Middelhoff krank durch Schlafentzug?

Essen..  Dass er krank ist, scheint außer Frage. Wohl aber, was ihn krank machte. Thomas Middelhoff, einst Top-Manager und Karstadt-Chef, inzwischen aber wegen Untreue und Steuerhinterziehung zu drei Jahren Haft verurteilt, leidet seit einiger Zeit an einer seltenen Autoimmunerkrankung. Sein Gesicht sei aufgedunsen, die Hände von bläulichen Geschwülsten übersät, heißt es. Seine Anwälte glauben, permanenter Schlafentzug in der Justizvollzugsanstalt Essen sei die Ursache. Middelhoff sei nachts alle 15 Minuten geweckt worden.

„Chilblain Lupus“ heißt die Erkrankung, bei der sich das Immunsystem gegen die gesunden Zellen des Körpers richtet. Diese Form des Lupus löst bläuliche Schwellungen der Haut aus, vor allem im Gesicht, an Ohren, Zehen und Fingern. Laut Begründung von Middelhoffs Anwälten sei sie im Essener Gefängnis ausgelöst worden, um – so Medienberichte – den potenziellen Selbstmörder Middelhoff in der Haft zu überwachen.

Selbstmorde in Gefängnissen sind tatsächlich nicht selten.

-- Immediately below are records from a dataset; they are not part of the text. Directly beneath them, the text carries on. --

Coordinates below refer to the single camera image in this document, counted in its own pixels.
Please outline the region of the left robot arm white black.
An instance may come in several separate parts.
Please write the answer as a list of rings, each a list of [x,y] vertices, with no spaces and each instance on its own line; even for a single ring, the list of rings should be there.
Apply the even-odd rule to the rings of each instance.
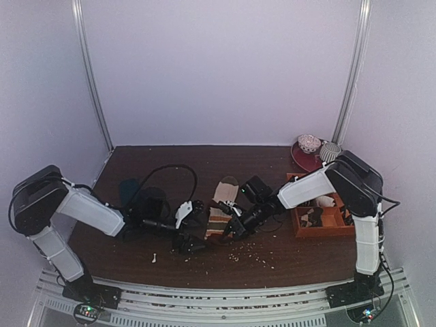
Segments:
[[[55,215],[123,241],[136,240],[146,233],[165,234],[171,237],[173,250],[182,254],[206,248],[204,240],[184,229],[185,223],[202,213],[203,203],[188,199],[172,212],[165,193],[157,187],[145,187],[147,181],[123,181],[119,185],[122,204],[114,206],[89,186],[65,179],[57,166],[49,165],[15,186],[8,221],[55,267],[66,288],[81,301],[92,302],[98,288],[85,264],[55,229]]]

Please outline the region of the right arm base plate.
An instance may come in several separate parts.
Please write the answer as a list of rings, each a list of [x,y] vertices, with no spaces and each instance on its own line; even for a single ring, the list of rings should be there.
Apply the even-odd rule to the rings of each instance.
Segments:
[[[331,309],[368,301],[372,299],[373,295],[384,295],[381,283],[376,283],[370,288],[356,281],[329,286],[325,291]]]

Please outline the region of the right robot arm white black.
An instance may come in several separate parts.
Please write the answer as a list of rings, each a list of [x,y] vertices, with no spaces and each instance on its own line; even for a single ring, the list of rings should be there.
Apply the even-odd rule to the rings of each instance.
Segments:
[[[277,190],[254,175],[240,188],[252,204],[250,209],[223,201],[218,203],[219,208],[231,216],[221,239],[244,239],[269,217],[335,193],[351,215],[355,229],[357,259],[349,295],[354,300],[364,300],[375,290],[382,268],[379,255],[384,242],[383,184],[381,175],[350,151],[342,151],[334,161],[288,181]]]

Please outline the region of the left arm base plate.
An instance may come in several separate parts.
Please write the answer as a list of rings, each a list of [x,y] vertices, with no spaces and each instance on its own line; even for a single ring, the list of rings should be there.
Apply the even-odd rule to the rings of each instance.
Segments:
[[[63,288],[62,296],[93,307],[117,309],[121,293],[119,287],[102,284],[92,284],[90,287],[67,285]]]

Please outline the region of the cream striped knitted sock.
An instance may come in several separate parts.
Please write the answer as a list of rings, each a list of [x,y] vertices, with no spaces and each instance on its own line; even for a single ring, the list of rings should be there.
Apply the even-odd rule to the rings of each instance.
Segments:
[[[225,214],[219,207],[219,202],[235,202],[238,195],[239,184],[235,177],[223,177],[216,189],[209,206],[209,216],[206,225],[204,240],[211,243],[219,243],[227,223],[231,220],[231,216]]]

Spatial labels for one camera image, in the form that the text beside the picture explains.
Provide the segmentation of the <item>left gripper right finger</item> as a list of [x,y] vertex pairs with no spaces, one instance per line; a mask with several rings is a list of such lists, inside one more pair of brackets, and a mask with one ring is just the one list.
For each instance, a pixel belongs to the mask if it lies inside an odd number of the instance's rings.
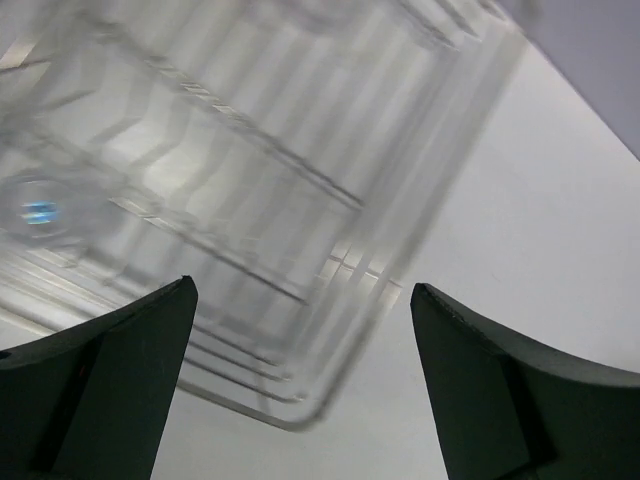
[[547,346],[429,284],[410,308],[448,478],[638,478],[637,373]]

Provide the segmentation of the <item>clear plastic cup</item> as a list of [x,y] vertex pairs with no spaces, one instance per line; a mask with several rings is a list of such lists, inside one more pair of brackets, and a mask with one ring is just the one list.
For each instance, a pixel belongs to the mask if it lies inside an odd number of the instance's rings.
[[91,240],[117,224],[100,177],[28,169],[1,180],[1,241],[60,248]]

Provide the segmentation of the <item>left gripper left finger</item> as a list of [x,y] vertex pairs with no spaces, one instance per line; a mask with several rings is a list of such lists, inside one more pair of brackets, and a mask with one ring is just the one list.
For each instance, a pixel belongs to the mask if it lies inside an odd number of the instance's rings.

In den letzten Jahren ist die Zahl allerdings von rund 20 pro Jahr auf ein Dutzend gesunken.

Middelhoffs Anwälte hatten Mitte März erneut Haftbeschwerde eingelegt. Das Oberlandesgericht Hamm hatte diese jedoch als unbegründet verworfen, da alle Umstände für eine erhebliche Fluchtgefahr sprächen. Middelhoff sei unter Druck, für sich und seine Familie schnellstmöglich eine neue wirtschaftliche Basis aufzubauen. Dies sei eindeutig ein Fluchtanreiz.